### Work item
Look below for the line with "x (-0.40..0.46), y", then give it again exactly, along with every line that comes after it, the final line included.

### Available data
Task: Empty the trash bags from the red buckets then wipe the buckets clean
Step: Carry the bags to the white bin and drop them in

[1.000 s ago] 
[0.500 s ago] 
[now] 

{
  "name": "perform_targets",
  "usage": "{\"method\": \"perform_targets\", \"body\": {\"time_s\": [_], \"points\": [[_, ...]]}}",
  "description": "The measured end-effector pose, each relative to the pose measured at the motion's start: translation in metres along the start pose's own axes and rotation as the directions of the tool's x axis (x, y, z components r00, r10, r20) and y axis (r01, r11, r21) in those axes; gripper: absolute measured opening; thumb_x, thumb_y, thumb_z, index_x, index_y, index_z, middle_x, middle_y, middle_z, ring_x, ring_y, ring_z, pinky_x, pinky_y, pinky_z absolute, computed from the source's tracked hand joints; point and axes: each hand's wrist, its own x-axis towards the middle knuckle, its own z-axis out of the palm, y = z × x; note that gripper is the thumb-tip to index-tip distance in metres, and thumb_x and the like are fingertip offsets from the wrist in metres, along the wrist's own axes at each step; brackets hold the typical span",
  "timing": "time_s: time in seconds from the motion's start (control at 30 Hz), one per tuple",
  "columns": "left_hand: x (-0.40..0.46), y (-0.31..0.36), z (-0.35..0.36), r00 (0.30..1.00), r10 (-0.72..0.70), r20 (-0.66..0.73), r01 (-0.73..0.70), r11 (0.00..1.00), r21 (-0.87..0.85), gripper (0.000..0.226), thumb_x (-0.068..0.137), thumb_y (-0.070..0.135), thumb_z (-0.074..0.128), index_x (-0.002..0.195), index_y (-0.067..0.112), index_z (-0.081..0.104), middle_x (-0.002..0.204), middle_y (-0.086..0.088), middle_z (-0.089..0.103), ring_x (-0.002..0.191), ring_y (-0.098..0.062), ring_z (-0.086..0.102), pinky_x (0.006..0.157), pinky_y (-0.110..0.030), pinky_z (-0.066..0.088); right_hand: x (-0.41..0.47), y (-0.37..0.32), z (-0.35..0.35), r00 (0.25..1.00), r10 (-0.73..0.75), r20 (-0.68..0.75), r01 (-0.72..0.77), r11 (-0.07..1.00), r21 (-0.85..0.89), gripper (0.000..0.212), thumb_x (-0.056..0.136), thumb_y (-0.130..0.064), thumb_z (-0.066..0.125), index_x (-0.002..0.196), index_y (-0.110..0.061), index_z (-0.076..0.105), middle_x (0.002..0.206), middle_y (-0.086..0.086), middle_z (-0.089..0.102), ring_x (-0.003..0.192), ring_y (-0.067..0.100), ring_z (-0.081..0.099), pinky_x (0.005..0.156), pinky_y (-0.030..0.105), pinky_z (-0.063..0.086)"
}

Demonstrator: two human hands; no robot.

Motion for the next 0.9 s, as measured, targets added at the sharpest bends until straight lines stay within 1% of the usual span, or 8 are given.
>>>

### Answer to this task
  "columns": "left_hand: x (-0.40..0.46), y (-0.31..0.36), z (-0.35..0.36), r00 (0.30..1.00), r10 (-0.72..0.70), r20 (-0.66..0.73), r01 (-0.73..0.70), r11 (0.00..1.00), r21 (-0.87..0.85), gripper (0.000..0.226), thumb_x (-0.068..0.137), thumb_y (-0.070..0.135), thumb_z (-0.074..0.128), index_x (-0.002..0.195), index_y (-0.067..0.112), index_z (-0.081..0.104), middle_x (-0.002..0.204), middle_y (-0.086..0.088), middle_z (-0.089..0.103), ring_x (-0.002..0.191), ring_y (-0.098..0.062), ring_z (-0.086..0.102), pinky_x (0.006..0.157), pinky_y (-0.110..0.030), pinky_z (-0.066..0.088); right_hand: x (-0.41..0.47), y (-0.37..0.32), z (-0.35..0.35), r00 (0.25..1.00), r10 (-0.73..0.75), r20 (-0.68..0.75), r01 (-0.72..0.77), r11 (-0.07..1.00), r21 (-0.85..0.89), gripper (0.000..0.212), thumb_x (-0.056..0.136), thumb_y (-0.130..0.064), thumb_z (-0.066..0.125), index_x (-0.002..0.196), index_y (-0.110..0.061), index_z (-0.076..0.105), middle_x (0.002..0.206), middle_y (-0.086..0.086), middle_z (-0.089..0.102), ring_x (-0.003..0.192), ring_y (-0.067..0.100), ring_z (-0.081..0.099), pinky_x (0.005..0.156), pinky_y (-0.030..0.105), pinky_z (-0.063..0.086)"
}

Demonstrator: two human hands; no robot.

Motion for the next 0.9 s, as measured, targets added at the sharpest bends until straight lines stay within 1% of the usual span, or 8 are given.
>>>

No further response is needed.